Christophe Castaner, ministre de l’Intérieur et Mme Marlène Schiappa, secrétaire d’Etat chargée de l’Égalité entre les femmes et les hommes et de la Lutte contre les discriminations, ont annoncé lundi 26 novembre via un communiqué de presse que « 125 personnes sont mortes en 2017, victimes de la violence de leur partenaire ou de leur ex-partenaire de vie (contre 138 en 2016 et 136 en 2015), dont 109 femmes et 16 hommes. »

Alors que jusqu’en 2016, ces données étaient publiées en juin, ce compte des féminicides est, cette année encore, non seulement tardif mais également présenté de manière à minimiser les faits, voire à les falsifier.

Le communiqué de presse évoque en effet une diminution des chiffres en ne citant que les 109 femmes tuées par leur conjoint ou ex-conjoint «officiel» (soit mariée ou pacsée) quand un total de 130 femmes ont été tuées par leurs conjoints ou ex-conjoints en 2017 soit 21 de plus que le chiffre annoncé et 7 de plus qu’en 2016 !

De plus, le texte mentionne « le nombre total de décès résultant de ces violences », mettant les meurtriers violents suicidés et leurs victimes sur un insupportable pied d’égalité. Est-ce donc si difficile de comprendre que, lors de violences conjugales, il n’y a jamais de symétrie ? Nous rappelons qu’une femme n’est jamais responsable des violences qu’elle subit.

Enfin, le communiqué ne s’attarde pas sur les chiffres et oublie de diffuser l’étude nationale sur les morts violentes au sein du couple, pour se concentrer essentiellement sur le lancement d’un portail de signalement en ligne des violences sexuelles et sexistes.

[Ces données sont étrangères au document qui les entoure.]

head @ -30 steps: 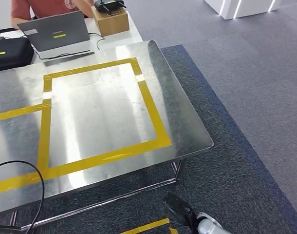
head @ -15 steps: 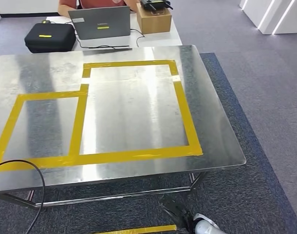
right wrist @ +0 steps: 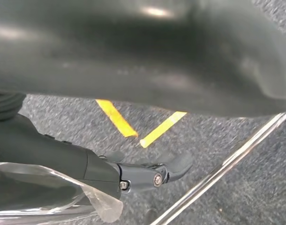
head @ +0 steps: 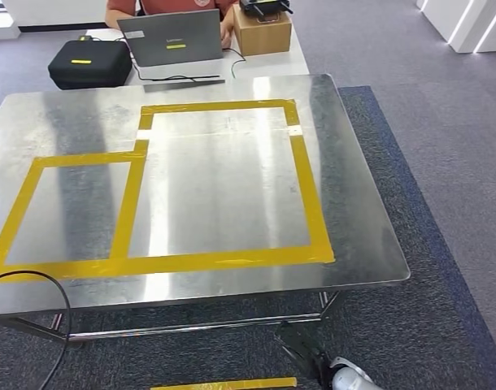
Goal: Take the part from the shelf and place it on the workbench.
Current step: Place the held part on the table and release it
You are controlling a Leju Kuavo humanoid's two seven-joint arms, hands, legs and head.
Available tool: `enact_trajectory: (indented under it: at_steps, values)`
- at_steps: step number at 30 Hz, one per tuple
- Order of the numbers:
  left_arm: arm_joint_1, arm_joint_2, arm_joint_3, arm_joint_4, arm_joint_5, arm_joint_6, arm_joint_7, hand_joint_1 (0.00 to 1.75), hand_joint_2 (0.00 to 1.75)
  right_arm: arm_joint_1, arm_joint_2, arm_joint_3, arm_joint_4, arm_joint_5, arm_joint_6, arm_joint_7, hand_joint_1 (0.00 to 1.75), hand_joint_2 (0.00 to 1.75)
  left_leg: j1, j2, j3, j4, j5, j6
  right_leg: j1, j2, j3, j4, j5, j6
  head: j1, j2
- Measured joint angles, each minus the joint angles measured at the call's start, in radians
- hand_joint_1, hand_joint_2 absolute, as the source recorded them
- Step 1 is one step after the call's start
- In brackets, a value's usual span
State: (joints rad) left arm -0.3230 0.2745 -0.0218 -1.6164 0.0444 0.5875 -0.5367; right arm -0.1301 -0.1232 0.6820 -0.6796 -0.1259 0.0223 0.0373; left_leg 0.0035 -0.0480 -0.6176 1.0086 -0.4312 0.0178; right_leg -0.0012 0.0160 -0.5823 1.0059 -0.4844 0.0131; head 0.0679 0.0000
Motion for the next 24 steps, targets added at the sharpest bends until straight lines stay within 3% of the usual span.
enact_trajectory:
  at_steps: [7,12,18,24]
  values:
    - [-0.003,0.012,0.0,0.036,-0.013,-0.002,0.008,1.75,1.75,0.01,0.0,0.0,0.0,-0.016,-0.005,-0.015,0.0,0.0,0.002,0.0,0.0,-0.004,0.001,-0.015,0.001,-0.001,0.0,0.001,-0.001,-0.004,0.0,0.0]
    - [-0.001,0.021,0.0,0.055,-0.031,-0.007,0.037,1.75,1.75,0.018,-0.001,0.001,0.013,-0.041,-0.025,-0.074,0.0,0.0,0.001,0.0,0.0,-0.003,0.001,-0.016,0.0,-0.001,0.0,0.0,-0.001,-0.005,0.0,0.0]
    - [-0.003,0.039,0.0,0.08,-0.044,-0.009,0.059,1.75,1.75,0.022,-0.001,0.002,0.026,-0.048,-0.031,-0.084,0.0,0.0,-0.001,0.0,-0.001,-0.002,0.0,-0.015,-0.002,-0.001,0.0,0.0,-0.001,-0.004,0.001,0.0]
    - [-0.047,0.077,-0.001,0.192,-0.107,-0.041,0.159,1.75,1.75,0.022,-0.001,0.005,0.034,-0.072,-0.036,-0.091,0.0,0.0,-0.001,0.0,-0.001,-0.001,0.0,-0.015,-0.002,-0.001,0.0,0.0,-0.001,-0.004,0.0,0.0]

Or, ce lancement, lui aussi, interpelle : si après l’avoir réclamé pendant des années, nous saluons l’idée d’un « échange personnalisé et adapté » avec un·e policier·e ou un·e gendarme « spécifiquement formé·e », nous avons néanmoins de nombreuses questions :

  • Pourquoi un site pour « accompagner », « orienter » et « faciliter la prise en charge » des victimes alors que des numéros verts existent (39 19 et 0800 05 95 95) et remplissent déjà ces missions ?
  • Comment des permanences réduites à 4 professionnel·les peuvent-elles assurer une réponse suffisante alors que, rien qu’en 2017 selon la MIPROF, au moins 219 000 femmes ont été victimes de violences physiques et/ou sexuelles par leur conjoint et 94 000 femmes majeures ont été victimes de viols et/ou de tentatives de viol ?
  • Pourquoi des professionnel·les formé·es en ligne uniquement ? Quel est l’intérêt si ces dernier·es réorientent ensuite les victimes vers les commissariats et gendarmeries où elles devront recommencer leur récit devant des professionnel·les peut-être non formé·es ?

Osez le Féminisme ! s’insurge de ces minimisations et effets d’annonce. Nous appelons une fois encore à une véritable politique féministe de lutte contre les violences masculines, à savoir une politique transversale, contextualisée et cohérente associant application de la loi, formation de l’ensemble des professionnel·les de police, justice et médecine, prise en charge des soins des victimes, moyens dédiés aux associations les accompagnant et éducation non sexiste.